Mary Bebwajuba, Kabale District vice chairperson
People vote candidates of their choice regardless of who is influencing them. Uganda is a better country than what it used to be in the past. Government policies on education such as universal primary and secondary education, Naads, improved health services at parish level, improved transport systems making the rural villages connected to market centres to sell their agriculture products makes Uganda a good country to live in.
Canon James Kahuku, retired church leader, Kabale
I love Uganda today because of the current peace and freedom of expression. In the olden days, you would not be sure of tomorrow. The existence of many places of worship and dedicated church leaders have also made Uganda a beautiful country for one to live in. What we want to day is for Ugandans to love and forgive each other to fight greed and promote harmony.
George Rashid Opio- Ojwina LC5 councilor, Gulu
My love towards the country is improving now that people are preparing for the celebration of Uganda’s 50 years of independence.

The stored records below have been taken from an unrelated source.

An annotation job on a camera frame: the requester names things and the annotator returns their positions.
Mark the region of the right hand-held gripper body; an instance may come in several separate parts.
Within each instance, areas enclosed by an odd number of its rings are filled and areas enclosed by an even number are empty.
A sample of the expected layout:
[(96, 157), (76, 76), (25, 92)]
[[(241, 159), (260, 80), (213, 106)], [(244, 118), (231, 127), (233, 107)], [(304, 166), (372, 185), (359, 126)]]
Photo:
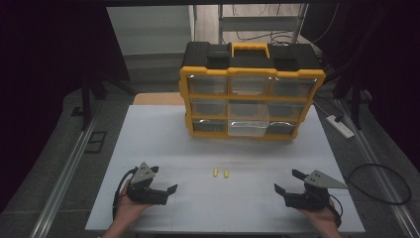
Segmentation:
[(303, 180), (303, 193), (285, 194), (284, 201), (287, 207), (305, 209), (309, 211), (322, 210), (329, 204), (329, 188), (347, 189), (348, 186), (318, 170), (306, 175)]

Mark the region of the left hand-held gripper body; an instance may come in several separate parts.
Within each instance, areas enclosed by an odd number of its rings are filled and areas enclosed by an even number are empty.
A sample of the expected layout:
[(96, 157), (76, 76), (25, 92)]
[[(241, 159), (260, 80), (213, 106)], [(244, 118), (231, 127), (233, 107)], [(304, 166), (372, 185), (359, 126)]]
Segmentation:
[(135, 202), (166, 205), (169, 197), (166, 191), (151, 188), (155, 176), (151, 168), (142, 162), (129, 180), (127, 195)]

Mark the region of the clear plastic drawer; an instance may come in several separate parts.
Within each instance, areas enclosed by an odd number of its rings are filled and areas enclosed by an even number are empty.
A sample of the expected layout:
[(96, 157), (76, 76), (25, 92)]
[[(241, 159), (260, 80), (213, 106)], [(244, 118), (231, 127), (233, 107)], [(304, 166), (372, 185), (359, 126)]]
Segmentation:
[(228, 135), (263, 137), (269, 126), (268, 109), (260, 101), (234, 101), (228, 104)]

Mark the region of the person's right hand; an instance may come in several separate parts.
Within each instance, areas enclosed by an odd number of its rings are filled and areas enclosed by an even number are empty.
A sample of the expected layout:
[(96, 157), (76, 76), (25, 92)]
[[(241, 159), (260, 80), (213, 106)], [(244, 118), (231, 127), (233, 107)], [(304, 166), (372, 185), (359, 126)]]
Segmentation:
[(327, 207), (317, 211), (299, 209), (299, 212), (308, 218), (310, 223), (318, 231), (333, 230), (338, 228), (335, 214)]

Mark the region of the person's left hand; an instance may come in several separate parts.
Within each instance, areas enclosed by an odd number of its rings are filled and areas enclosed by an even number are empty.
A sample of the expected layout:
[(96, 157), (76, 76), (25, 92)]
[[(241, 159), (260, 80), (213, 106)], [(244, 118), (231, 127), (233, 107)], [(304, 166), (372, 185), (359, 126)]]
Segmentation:
[(133, 225), (147, 208), (151, 207), (150, 204), (143, 204), (134, 202), (127, 195), (128, 183), (126, 182), (122, 188), (117, 202), (117, 211), (113, 220), (119, 228), (128, 228)]

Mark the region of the white power strip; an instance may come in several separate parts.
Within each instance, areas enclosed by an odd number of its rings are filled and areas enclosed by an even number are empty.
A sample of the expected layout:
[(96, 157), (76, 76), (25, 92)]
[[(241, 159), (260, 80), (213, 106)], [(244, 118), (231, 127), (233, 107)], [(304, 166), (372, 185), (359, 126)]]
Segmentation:
[(334, 127), (344, 138), (350, 139), (355, 136), (354, 132), (350, 130), (342, 121), (335, 122), (335, 115), (330, 115), (326, 118), (327, 122)]

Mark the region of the black floor socket box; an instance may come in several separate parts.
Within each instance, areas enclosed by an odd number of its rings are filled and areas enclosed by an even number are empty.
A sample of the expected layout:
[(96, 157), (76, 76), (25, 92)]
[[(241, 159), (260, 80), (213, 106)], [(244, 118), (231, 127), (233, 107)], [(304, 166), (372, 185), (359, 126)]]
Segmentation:
[(100, 154), (107, 136), (106, 131), (94, 131), (91, 133), (85, 146), (85, 154)]

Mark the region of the wooden board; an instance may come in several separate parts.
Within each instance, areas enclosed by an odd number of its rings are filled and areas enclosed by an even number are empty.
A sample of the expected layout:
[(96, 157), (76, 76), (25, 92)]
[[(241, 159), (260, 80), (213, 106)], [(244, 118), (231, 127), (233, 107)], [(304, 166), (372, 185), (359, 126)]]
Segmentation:
[(184, 105), (178, 92), (139, 93), (135, 96), (134, 105)]

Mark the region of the black stand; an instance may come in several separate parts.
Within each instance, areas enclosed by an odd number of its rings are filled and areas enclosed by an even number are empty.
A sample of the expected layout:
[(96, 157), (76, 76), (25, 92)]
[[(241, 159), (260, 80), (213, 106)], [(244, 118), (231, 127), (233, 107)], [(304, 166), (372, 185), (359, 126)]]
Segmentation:
[(90, 93), (93, 93), (93, 96), (98, 100), (103, 100), (107, 96), (107, 91), (103, 84), (104, 77), (105, 74), (98, 69), (89, 69), (81, 77), (82, 104), (74, 107), (70, 116), (82, 117), (82, 131), (87, 129), (92, 118)]
[(339, 78), (333, 95), (335, 98), (344, 98), (349, 91), (351, 91), (351, 119), (358, 130), (362, 129), (360, 122), (360, 105), (362, 84), (361, 77), (357, 72), (349, 69), (340, 69), (334, 73)]

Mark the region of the grid of clear drawers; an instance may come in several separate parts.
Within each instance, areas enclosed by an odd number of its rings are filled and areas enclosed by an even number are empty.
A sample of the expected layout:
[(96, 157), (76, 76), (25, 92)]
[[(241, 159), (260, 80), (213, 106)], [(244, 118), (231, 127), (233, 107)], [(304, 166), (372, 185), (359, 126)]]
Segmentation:
[(265, 139), (291, 139), (306, 117), (317, 79), (266, 75), (189, 75), (185, 123), (194, 136), (228, 138), (228, 104), (260, 101), (267, 105)]

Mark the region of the yellow and black organizer cabinet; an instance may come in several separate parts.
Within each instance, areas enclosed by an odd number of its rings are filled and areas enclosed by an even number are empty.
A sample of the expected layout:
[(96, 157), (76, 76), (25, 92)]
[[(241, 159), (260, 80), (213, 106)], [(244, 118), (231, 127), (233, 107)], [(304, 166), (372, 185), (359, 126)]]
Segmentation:
[(213, 45), (191, 42), (187, 45), (179, 71), (180, 96), (186, 102), (186, 78), (189, 75), (266, 75), (287, 78), (314, 77), (316, 89), (310, 106), (326, 73), (308, 44), (273, 46), (264, 43)]

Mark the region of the dark curtain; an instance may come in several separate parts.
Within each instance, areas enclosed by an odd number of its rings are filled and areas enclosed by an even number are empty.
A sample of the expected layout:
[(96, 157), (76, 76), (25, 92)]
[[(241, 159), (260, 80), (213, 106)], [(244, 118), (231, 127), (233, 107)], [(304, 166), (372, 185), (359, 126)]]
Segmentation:
[(0, 0), (0, 213), (38, 159), (64, 97), (129, 74), (108, 9), (77, 0)]
[(420, 0), (313, 0), (301, 35), (420, 170)]

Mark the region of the white panel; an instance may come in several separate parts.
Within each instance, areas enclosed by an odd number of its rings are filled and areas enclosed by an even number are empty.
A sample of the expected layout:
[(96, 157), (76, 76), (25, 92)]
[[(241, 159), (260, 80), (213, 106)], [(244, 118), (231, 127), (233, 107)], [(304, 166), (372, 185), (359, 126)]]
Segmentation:
[(192, 41), (190, 6), (108, 7), (124, 56), (179, 54)]

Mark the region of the metal rack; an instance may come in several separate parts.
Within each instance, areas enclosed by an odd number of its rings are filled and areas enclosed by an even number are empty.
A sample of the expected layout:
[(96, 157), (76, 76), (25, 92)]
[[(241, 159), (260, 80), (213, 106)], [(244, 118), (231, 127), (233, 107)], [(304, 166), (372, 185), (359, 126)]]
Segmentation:
[(218, 5), (218, 42), (297, 44), (307, 4)]

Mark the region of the metal floor rail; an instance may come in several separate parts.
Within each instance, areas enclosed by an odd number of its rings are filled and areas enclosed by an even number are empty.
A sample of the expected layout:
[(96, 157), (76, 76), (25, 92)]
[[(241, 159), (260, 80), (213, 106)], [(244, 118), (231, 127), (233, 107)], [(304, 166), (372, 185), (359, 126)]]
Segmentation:
[[(353, 122), (351, 109), (346, 105), (346, 101), (344, 99), (334, 99), (334, 103), (343, 112), (347, 125), (355, 133), (355, 140), (367, 163), (383, 165), (379, 154), (370, 145), (366, 133)], [(383, 169), (374, 169), (373, 174), (386, 199), (391, 201), (403, 199)], [(406, 205), (391, 205), (391, 209), (403, 234), (408, 238), (420, 238), (420, 228), (415, 225), (414, 218)]]
[(47, 238), (97, 120), (93, 116), (79, 135), (29, 238)]

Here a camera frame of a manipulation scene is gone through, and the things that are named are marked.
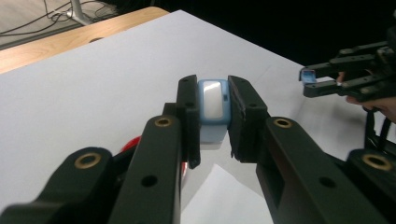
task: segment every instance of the light blue object
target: light blue object
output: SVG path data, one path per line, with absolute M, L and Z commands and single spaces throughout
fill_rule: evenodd
M 317 75 L 314 70 L 301 70 L 300 72 L 301 81 L 303 84 L 317 83 Z
M 204 79 L 198 82 L 201 144 L 219 147 L 231 122 L 231 99 L 228 81 Z

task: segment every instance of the person's hand
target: person's hand
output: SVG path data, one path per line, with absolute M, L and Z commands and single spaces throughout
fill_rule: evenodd
M 340 72 L 338 75 L 337 82 L 343 82 L 346 74 L 344 72 Z M 362 105 L 368 110 L 377 108 L 382 114 L 390 119 L 390 121 L 396 123 L 396 97 L 382 98 L 367 102 L 358 102 L 356 98 L 347 96 L 346 101 L 354 105 Z

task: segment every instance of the wooden surface
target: wooden surface
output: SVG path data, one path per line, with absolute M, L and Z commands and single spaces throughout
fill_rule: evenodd
M 0 51 L 0 74 L 74 49 L 95 38 L 125 31 L 146 21 L 168 14 L 158 7 L 147 7 L 116 18 L 39 39 Z

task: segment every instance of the hole
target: hole
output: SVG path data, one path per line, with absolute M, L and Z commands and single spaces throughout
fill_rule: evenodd
M 95 161 L 95 157 L 94 156 L 88 156 L 88 157 L 84 157 L 82 160 L 81 160 L 81 163 L 82 164 L 88 164 L 88 163 L 90 163 L 90 162 L 93 162 L 93 161 Z
M 329 177 L 320 177 L 319 182 L 326 188 L 334 189 L 336 187 L 335 182 Z
M 286 119 L 276 119 L 274 121 L 275 125 L 281 128 L 290 128 L 291 122 Z
M 157 125 L 158 127 L 167 127 L 171 124 L 172 124 L 172 120 L 170 119 L 161 118 L 155 120 L 155 125 Z
M 100 154 L 95 152 L 89 152 L 78 157 L 75 161 L 75 166 L 78 169 L 88 169 L 99 163 L 100 160 Z
M 392 169 L 392 164 L 388 161 L 387 158 L 375 154 L 366 154 L 363 155 L 363 161 L 378 170 L 389 171 Z
M 151 188 L 156 185 L 158 182 L 157 176 L 155 175 L 148 175 L 142 179 L 142 186 L 146 188 Z
M 369 158 L 369 161 L 372 162 L 372 163 L 375 163 L 375 164 L 377 164 L 377 165 L 380 165 L 380 166 L 385 165 L 385 162 L 384 162 L 384 161 L 381 161 L 379 158 L 370 157 L 370 158 Z
M 95 42 L 96 40 L 100 40 L 100 39 L 102 39 L 102 37 L 94 38 L 94 39 L 90 40 L 90 43 Z
M 192 102 L 187 102 L 187 103 L 185 104 L 185 106 L 186 106 L 186 107 L 193 107 L 193 106 L 194 106 L 194 103 L 192 103 Z

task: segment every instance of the black cable
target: black cable
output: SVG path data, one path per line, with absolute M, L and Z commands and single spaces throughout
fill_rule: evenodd
M 58 9 L 60 9 L 60 8 L 62 8 L 62 7 L 65 7 L 65 6 L 69 5 L 69 4 L 71 4 L 71 3 L 68 2 L 68 3 L 62 5 L 61 7 L 56 8 L 55 10 L 58 10 Z M 39 21 L 39 20 L 43 19 L 44 17 L 47 17 L 48 15 L 49 15 L 49 13 L 46 13 L 45 15 L 43 15 L 43 16 L 41 16 L 41 17 L 39 17 L 39 18 L 37 18 L 37 19 L 35 19 L 35 20 L 33 20 L 33 21 L 29 21 L 28 23 L 26 23 L 26 24 L 24 24 L 24 25 L 21 25 L 21 26 L 15 27 L 15 28 L 13 28 L 13 29 L 10 29 L 10 30 L 1 32 L 1 33 L 0 33 L 0 36 L 6 36 L 6 35 L 3 35 L 3 34 L 6 34 L 6 33 L 9 33 L 9 32 L 12 32 L 12 31 L 21 29 L 21 28 L 23 28 L 23 27 L 25 27 L 25 26 L 28 26 L 28 25 L 32 24 L 33 22 Z
M 33 20 L 33 21 L 30 21 L 30 22 L 28 22 L 28 23 L 26 23 L 26 24 L 24 24 L 24 25 L 21 25 L 21 26 L 18 26 L 18 27 L 16 27 L 16 28 L 13 28 L 13 29 L 10 29 L 10 30 L 1 32 L 1 33 L 0 33 L 0 37 L 2 37 L 2 36 L 14 36 L 14 35 L 30 35 L 30 34 L 39 33 L 39 32 L 41 32 L 41 31 L 44 31 L 44 30 L 46 30 L 46 29 L 49 29 L 51 26 L 55 25 L 58 21 L 60 21 L 60 18 L 61 18 L 62 16 L 65 16 L 64 14 L 67 13 L 67 11 L 72 10 L 72 13 L 73 13 L 73 4 L 71 3 L 71 1 L 69 1 L 68 3 L 66 3 L 66 4 L 64 4 L 64 5 L 62 5 L 62 6 L 58 7 L 58 8 L 56 8 L 56 9 L 54 9 L 52 12 L 48 12 L 47 1 L 46 1 L 46 0 L 43 0 L 43 2 L 44 2 L 45 9 L 46 9 L 46 14 L 45 14 L 45 15 L 43 15 L 43 16 L 41 16 L 41 17 L 39 17 L 39 18 L 37 18 L 37 19 L 35 19 L 35 20 Z M 97 10 L 94 12 L 95 16 L 97 16 L 97 12 L 100 11 L 100 10 L 102 10 L 103 8 L 105 8 L 106 5 L 105 5 L 104 3 L 98 2 L 98 1 L 87 1 L 87 2 L 84 2 L 84 3 L 81 3 L 81 4 L 84 5 L 84 4 L 92 3 L 92 2 L 100 3 L 100 4 L 103 5 L 102 7 L 100 7 L 99 9 L 97 9 Z M 54 15 L 52 15 L 52 16 L 50 17 L 50 14 L 52 14 L 54 11 L 56 11 L 56 10 L 62 8 L 62 7 L 65 7 L 65 6 L 69 5 L 69 4 L 72 5 L 69 9 L 67 9 L 66 11 L 63 11 L 63 13 L 55 13 Z M 103 16 L 103 17 L 98 17 L 98 16 L 97 16 L 98 18 L 91 18 L 91 17 L 89 17 L 89 18 L 90 18 L 91 20 L 93 20 L 93 21 L 102 21 L 102 20 L 109 19 L 109 18 L 112 18 L 112 17 L 117 16 L 117 15 L 119 15 L 119 14 L 118 14 L 118 13 L 113 13 L 113 14 L 105 15 L 105 16 Z M 33 22 L 39 21 L 39 20 L 43 19 L 44 17 L 47 17 L 48 19 L 51 19 L 51 20 L 53 21 L 53 24 L 51 24 L 51 25 L 49 25 L 49 26 L 46 26 L 46 27 L 44 27 L 44 28 L 42 28 L 42 29 L 40 29 L 40 30 L 33 31 L 33 32 L 5 35 L 6 33 L 9 33 L 9 32 L 12 32 L 12 31 L 15 31 L 15 30 L 18 30 L 18 29 L 21 29 L 21 28 L 23 28 L 23 27 L 25 27 L 25 26 L 27 26 L 27 25 L 32 24 Z M 65 20 L 62 20 L 62 21 L 68 21 L 68 20 L 70 20 L 70 19 L 72 18 L 72 16 L 67 16 L 67 15 L 66 15 L 66 17 L 67 17 L 67 18 L 66 18 Z
M 46 30 L 46 29 L 50 28 L 51 26 L 55 25 L 55 24 L 56 24 L 56 22 L 59 20 L 59 18 L 61 18 L 61 17 L 58 17 L 58 18 L 56 19 L 56 21 L 55 21 L 55 22 L 53 22 L 51 25 L 49 25 L 49 26 L 46 26 L 46 27 L 44 27 L 44 28 L 42 28 L 42 29 L 40 29 L 40 30 L 36 30 L 36 31 L 32 31 L 32 32 L 27 32 L 27 33 L 11 34 L 11 35 L 0 35 L 0 36 L 12 36 L 12 35 L 30 35 L 30 34 L 39 33 L 39 32 L 41 32 L 41 31 L 44 31 L 44 30 Z
M 384 123 L 382 124 L 381 134 L 379 135 L 378 149 L 384 151 L 385 146 L 387 144 L 388 132 L 391 121 L 388 118 L 384 119 Z
M 363 108 L 367 112 L 366 125 L 364 131 L 364 147 L 365 148 L 377 148 L 375 141 L 375 116 L 373 110 Z

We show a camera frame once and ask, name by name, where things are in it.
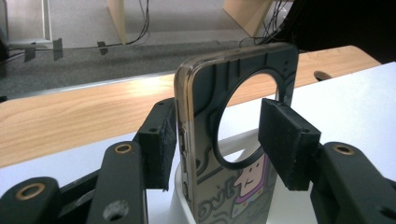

However, there are few things in the country that need to be addressed; the level of corruption by the Central Government is becoming unbearable and affecting development
in the country.
Sam Kusemererwa, fruits seller, Kampala
I would have been proud of my country and all we have as Ugandans, but the problem is that we are not safe. Our security is poor, poverty levels are still high, and leaders do not want to leave their post. This has created wrangles and insecurity right from the local levels.
Sula Magezi, human rights activist, Masaka
What I like about Uganda today is the freedom that we have which allows people from any part of Uganda to move and do business or any other job in any part of Uganda. Take Masaka here as an example; we have people from Kisoro and Fort Portal working here without any problem. When you go to Mbarara you will find people from as far away as Jinja.